Luckeet v. Department of Employment Security
This text of 2025 IL App (1st) 240330 (Luckeet v. Department of Employment Security) is published on Counsel Stack Legal Research, covering Appellate Court of Illinois primary law. Counsel Stack provides free access to over 12 million legal documents including statutes, case law, regulations, and constitutions.
Opinion
2025 IL App (1st) 240330-U No. 1-24-0330 Order filed October 10, 2025 Sixth Division
NOTICE: This order was filed under Supreme Court Rule 23 and is not precedent except in the limited circumstances allowed under Rule 23(e)(1). ______________________________________________________________________________ IN THE APPELLATE COURT OF ILLINOIS FIRST DISTRICT ______________________________________________________________________________ KENT LUCKETT, ) Appeal from the ) Circuit Court of Plaintiff-Appellant, ) Cook County. ) v. ) No. 23 L 50396 ) THE DEPARTMENT OF EMPLOYMENT SECURITY, ) THE DIRECTOR OF EMPLOYMENT SECURITY, THE ) BOARD OF REVIEW, and THE CITY OF CHICAGO, ) ) Defendants ) ) (The Department of Employment Security, the Director of ) Employment Security, and the Board of Review, ) Honorable ) Daniel P. Duffy, Defendants-Appellees). ) Judge, presiding.
JUSTICE PUCINSKI delivered the judgment of the court. Presiding Justice C.A. Walker and Justice Hyman concurred in the judgment.
ORDER
¶1 Held: We affirm the circuit court’s order upholding the Board of Review’s finding that plaintiff failed to timely appeal the denial of his claim for unemployment benefits. No. 1-24-0330
¶2 Plaintiff Kent Luckett appeals pro se from the circuit court’s order affirming the Board of
Review’s (Board) dismissal of his untimely filed appeal from the Department of Employment
Security’s (Department) determination that he was ineligible for unemployment benefits.
Plaintiff contends he should have been allowed to file his appeal late. We affirm.
¶3 Plaintiff began working as a truck driver for the City of Chicago in 2007. In April 2022,
the City placed him on “no-pay” status after he failed to comply with its COVID-19 vaccination
policy, which required employees to either be fully vaccinated or to undergo regular testing.
¶4 On September 25, 2022, plaintiff filed a claim for unemployment benefits. The City
objected, arguing plaintiff voluntarily “quit” because he could have chosen to comply with the
vaccination policy and return to work. After contacting plaintiff and the City separately, a
Department claims adjudicator found plaintiff voluntarily left his job by failing to undergo testing
or to report his vaccination status and, as a result, he was ineligible for unemployment benefits.

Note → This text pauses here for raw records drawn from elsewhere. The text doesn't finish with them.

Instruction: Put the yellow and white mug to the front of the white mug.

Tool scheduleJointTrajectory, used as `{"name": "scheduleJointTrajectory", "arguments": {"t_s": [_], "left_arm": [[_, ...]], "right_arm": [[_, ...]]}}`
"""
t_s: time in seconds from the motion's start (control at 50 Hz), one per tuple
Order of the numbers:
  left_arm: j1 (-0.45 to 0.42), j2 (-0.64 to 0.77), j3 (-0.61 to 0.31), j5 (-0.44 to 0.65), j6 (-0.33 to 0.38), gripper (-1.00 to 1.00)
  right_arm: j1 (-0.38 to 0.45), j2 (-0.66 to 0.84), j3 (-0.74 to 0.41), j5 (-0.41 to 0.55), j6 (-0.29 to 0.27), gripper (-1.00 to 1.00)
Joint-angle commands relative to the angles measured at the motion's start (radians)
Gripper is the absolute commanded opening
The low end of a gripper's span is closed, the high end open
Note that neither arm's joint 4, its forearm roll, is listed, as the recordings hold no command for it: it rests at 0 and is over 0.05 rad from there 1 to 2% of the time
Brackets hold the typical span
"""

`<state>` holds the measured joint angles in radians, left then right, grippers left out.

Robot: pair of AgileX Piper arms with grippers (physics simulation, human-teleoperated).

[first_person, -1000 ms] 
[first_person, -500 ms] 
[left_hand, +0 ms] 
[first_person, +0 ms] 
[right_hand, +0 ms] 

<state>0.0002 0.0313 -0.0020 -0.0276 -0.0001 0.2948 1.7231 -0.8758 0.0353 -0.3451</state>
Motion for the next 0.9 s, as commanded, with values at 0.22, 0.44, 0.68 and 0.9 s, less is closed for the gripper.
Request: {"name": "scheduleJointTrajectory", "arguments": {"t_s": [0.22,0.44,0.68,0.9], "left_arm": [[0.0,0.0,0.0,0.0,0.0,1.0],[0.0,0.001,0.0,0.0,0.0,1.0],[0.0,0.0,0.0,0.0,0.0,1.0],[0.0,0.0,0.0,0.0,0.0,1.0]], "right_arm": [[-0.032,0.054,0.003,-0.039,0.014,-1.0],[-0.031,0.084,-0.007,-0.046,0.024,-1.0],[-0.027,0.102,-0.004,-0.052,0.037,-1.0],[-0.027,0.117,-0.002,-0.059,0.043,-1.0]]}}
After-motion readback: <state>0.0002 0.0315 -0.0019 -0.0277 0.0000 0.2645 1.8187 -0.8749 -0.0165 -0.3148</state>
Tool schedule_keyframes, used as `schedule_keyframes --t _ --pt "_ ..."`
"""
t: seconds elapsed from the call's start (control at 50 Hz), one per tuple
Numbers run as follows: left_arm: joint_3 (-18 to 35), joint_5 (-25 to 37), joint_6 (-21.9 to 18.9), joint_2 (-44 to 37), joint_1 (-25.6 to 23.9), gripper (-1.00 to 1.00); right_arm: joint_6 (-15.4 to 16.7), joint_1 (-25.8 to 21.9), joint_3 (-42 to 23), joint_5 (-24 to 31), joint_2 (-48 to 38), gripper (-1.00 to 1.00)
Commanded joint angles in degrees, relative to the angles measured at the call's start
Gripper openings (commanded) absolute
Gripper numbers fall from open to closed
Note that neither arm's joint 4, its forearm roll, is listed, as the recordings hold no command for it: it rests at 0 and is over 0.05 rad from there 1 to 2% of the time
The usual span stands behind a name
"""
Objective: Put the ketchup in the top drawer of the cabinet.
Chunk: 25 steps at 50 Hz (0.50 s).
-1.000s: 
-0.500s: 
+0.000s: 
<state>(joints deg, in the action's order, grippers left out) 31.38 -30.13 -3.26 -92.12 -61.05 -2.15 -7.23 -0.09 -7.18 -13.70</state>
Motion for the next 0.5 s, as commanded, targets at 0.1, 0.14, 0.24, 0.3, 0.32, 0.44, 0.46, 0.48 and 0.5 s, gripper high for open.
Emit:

¶5 The Department mailed its determination to plaintiff on November 4, 2022. The letter
informed plaintiff that if he disagreed with the determination, he could request
“reconsideration/appeal” by mail or fax within 30 calendar days from the date the decision was
mailed. Plaintiff faxed a letter requesting reconsideration/appeal on March 20, 2023. He attached
a letter stating that on December 7, 2022, the City notified him he was discharged, and “[c]ome
next month, it will be a year since I have received a paycheck from the city.”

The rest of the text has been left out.